Lo sciopero nazionale nel settore della logistica indetto per il 15 maggio unito alla manifestazione della Fiom di sabato 18 maggio a Roma rappresentano due scadenze importanti nel trito e ridotto panorama sindacale attuale.
Mesi di mobilitazione confluiscono in uno sciopero nazionale in un settore in cui la mancanza di regole contrattuali sia normative che salariali riduce il lavoro a uno stato servile e i lavoratori nella quasi totalità migranti a una dipendenza schiavistica legata al ciclo della circolazione a bassisimo costo.
In questo settore in cui anche i diritti elementari risultano un costo nonostante i profitti siano elevati la lotta per il rinnovo o l’applicazione dei vari CCNL, in molti casi parvenza/simulacri di contratto, dimostra che è possibile e necessario ripartire dal conflitto per costruire una piattaforma rivendicativa su orario, sicurezza, salario. E se la battaglia è solo all’inizio, va sostenuta, nei contenuti e nelle modalità.
Nel merito e perché la necessità di collegare/unire questi lavoratori al resto dei lavoratori risulta centrale, per la costruzione di un fronte di difesa del lavoro disperso segmentato che sta subendo con l’aumento della macelleria sociale in atto, con la drastica riduzione dei diritti e delle tutele, un arretramento senza riscontri storici di riferimento dal dopoguerra.
Così come, in un momento di evidente difficoltà della FIOM e della sua capacità di rappresentanza e di opposizione, schiacciata tra una struttura confederale da tempo assolutamente blindata nei percorsi decisionali, capace di rispondere al dissenso interno solo con provvedimenti disciplinarie e protesa nel tentativo di salvare se stessa dalla crisi, e un esecutivo di governo tutt’altro che amico, perfettamente coerente con il padronato nel continuare a far pagare la crisi a chi la sta già pagando, con il suo carico di disoccupazione, di precarietà e di distruzione dei diritti, la manifestazione del 18 maggio per dirsi riuscita dovrà dare voce ai lavoratori, ai precari, ai delegati, per ripartire dalla difesa del contratto nazionale, contro l’esigibilità dei contratti separati, per una rappresentanza che nasca dalle lotte e dalla partecipazione.

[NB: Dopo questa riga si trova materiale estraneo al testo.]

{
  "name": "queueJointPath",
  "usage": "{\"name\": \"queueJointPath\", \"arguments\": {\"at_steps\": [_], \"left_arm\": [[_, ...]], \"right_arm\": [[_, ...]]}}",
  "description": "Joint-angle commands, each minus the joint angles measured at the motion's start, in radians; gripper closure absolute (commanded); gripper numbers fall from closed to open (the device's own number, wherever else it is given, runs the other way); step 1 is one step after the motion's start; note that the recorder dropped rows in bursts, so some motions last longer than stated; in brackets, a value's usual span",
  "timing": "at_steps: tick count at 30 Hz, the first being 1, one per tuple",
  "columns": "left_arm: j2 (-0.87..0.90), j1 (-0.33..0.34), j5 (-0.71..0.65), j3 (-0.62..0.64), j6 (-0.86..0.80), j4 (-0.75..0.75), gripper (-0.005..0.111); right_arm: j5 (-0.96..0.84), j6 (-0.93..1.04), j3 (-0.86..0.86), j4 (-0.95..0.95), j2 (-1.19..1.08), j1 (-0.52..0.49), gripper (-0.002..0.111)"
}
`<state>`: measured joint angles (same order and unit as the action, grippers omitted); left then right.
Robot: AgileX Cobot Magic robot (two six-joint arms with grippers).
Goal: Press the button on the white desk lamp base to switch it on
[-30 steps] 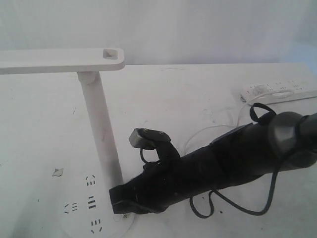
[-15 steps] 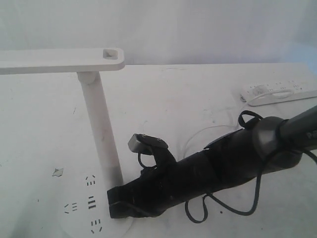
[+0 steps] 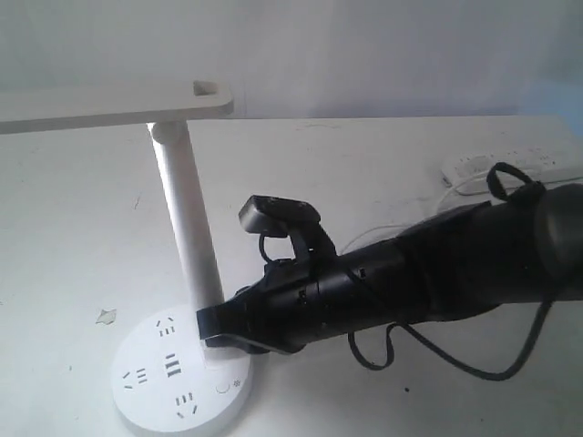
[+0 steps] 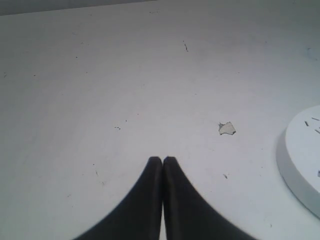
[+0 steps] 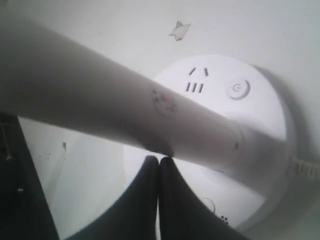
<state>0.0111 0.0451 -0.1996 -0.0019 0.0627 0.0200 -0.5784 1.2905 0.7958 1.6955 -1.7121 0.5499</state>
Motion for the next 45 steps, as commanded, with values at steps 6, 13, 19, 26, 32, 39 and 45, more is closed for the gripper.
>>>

Due scadenze complementari, insomma, necessarie ma non sufficienti a rafforzare il proseguo e la ripresa dell’ attività sindacale.
Sapendo per intenderci che quella della logistica non è la madre di tutte le battaglie e che piazza San Giovanni non è piazza Tharir, e che al di la delle scadenze nazionali che il movimento sindacale nel suo complesso si dà molte e tutte meritevoli di appoggio e solidarietà sono quelle che si portano avanti azienda per azienda, territorio per territorio.
Al di là degli schieramenti e delle sigle, al di là degli interessi delle segreterie, l’unica strada percorribile è ripartire dai posti di lavoro, dalle singole lotte, da quelle sedi e realtà sindacali capaci di essere luogo dei lavoratori e delle conflittualità del territorio.